What needs to be done: Copy out the full listing below as it stands, with its pictures left behind.

---------- Supplied material ----------

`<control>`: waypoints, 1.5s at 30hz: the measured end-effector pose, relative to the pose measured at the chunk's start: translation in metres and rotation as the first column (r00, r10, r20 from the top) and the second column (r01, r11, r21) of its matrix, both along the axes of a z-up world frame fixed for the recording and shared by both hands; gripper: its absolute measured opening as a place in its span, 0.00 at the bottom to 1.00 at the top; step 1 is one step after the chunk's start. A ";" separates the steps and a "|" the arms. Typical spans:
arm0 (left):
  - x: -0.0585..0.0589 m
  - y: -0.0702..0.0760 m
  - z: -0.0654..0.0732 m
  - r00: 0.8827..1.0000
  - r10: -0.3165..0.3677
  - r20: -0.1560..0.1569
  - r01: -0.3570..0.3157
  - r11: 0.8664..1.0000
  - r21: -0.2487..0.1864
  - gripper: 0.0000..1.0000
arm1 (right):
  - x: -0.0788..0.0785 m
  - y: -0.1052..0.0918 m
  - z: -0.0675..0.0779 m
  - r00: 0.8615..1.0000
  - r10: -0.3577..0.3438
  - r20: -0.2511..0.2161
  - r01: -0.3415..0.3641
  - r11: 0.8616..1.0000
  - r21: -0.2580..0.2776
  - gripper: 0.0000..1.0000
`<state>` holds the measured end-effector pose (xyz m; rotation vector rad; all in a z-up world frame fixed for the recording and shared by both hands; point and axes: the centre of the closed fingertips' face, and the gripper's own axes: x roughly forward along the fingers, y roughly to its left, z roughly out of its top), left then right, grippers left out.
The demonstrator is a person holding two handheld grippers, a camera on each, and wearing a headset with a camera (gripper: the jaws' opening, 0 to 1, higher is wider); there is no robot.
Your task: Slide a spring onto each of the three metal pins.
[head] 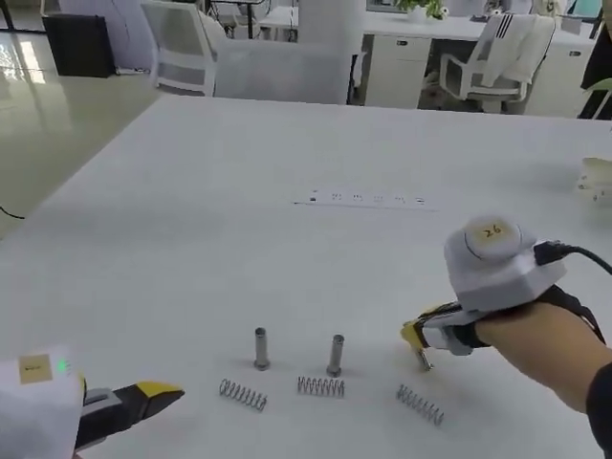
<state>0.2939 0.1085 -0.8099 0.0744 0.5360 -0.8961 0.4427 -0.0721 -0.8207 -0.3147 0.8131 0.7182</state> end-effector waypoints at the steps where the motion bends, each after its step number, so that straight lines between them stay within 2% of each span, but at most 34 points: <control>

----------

Written solution:
`<control>`: waypoints, 1.5s at 30hz: the measured end-effector pose, relative to the pose measured at the chunk's start: translation in metres and rotation as the first column (r00, r10, r20 from the top) and the second column (r01, r11, r21) of its matrix, both along the axes of a z-up world frame fixed for the recording and shared by both hands; gripper: its absolute measured opening as a place in its span, 0.00 at the bottom to 1.00 at the top; step 1 is one step after the chunk's start. A ";" separates the steps and a "|" the arms. Typical spans:
arm0 (left):
  - x: -0.0585..0.0589 m
  - y: -0.0702..0.0760 m
  - z: -0.0654..0.0732 m
  - r00: 0.8827..1.0000
  - r10: -0.3165..0.3677
  - r20: -0.1560..0.1569
  - r01: -0.3570..0.3157
  - r11: 0.8664..1.0000
  - r21: -0.2487..0.1864
  - gripper: 0.0000..1.0000
arm1 (right):
  - x: -0.0788..0.0785 m
  - y: -0.1052..0.0918 m
  - z: -0.0675..0.0779 m
  - r00: 0.8615..1.0000
  - r10: -0.3577..0.3438
  - r20: -0.2511..0.2161
  - r01: -0.3415..0.3641
  - r11: 0.8616..1.0000
  - r21: -0.2580..0.2776
  - gripper: 0.0000..1.0000
`<state>` holds the measured end-effector pose (xyz m; rotation vector rad; all in a z-up world frame fixed for the recording and shared by both hands; point and axes: the centre of the closed fingertips' face, and the gripper's own axes: x roughly forward along the fingers, y roughly to its left, z roughly out of its top), left then right, grippers left out.
The demonstrator is a person holding two handheld grippers, a camera on each, and wearing a headset with a camera (gripper: the jaws' opening, 0 to 1, higher is wider); there is no robot.
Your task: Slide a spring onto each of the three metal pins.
[head] 
<state>0.2939 0.1085 -0.8099 0.0744 0.5360 -0.8961 0.4427 -0.0721 -0.8207 -0.3147 0.8131 0.7182</state> end-effector waypoints at the steps where the motion bends, each after its step number, so that straight lines between them stay within 2% of each span, but at most 34 points: <control>

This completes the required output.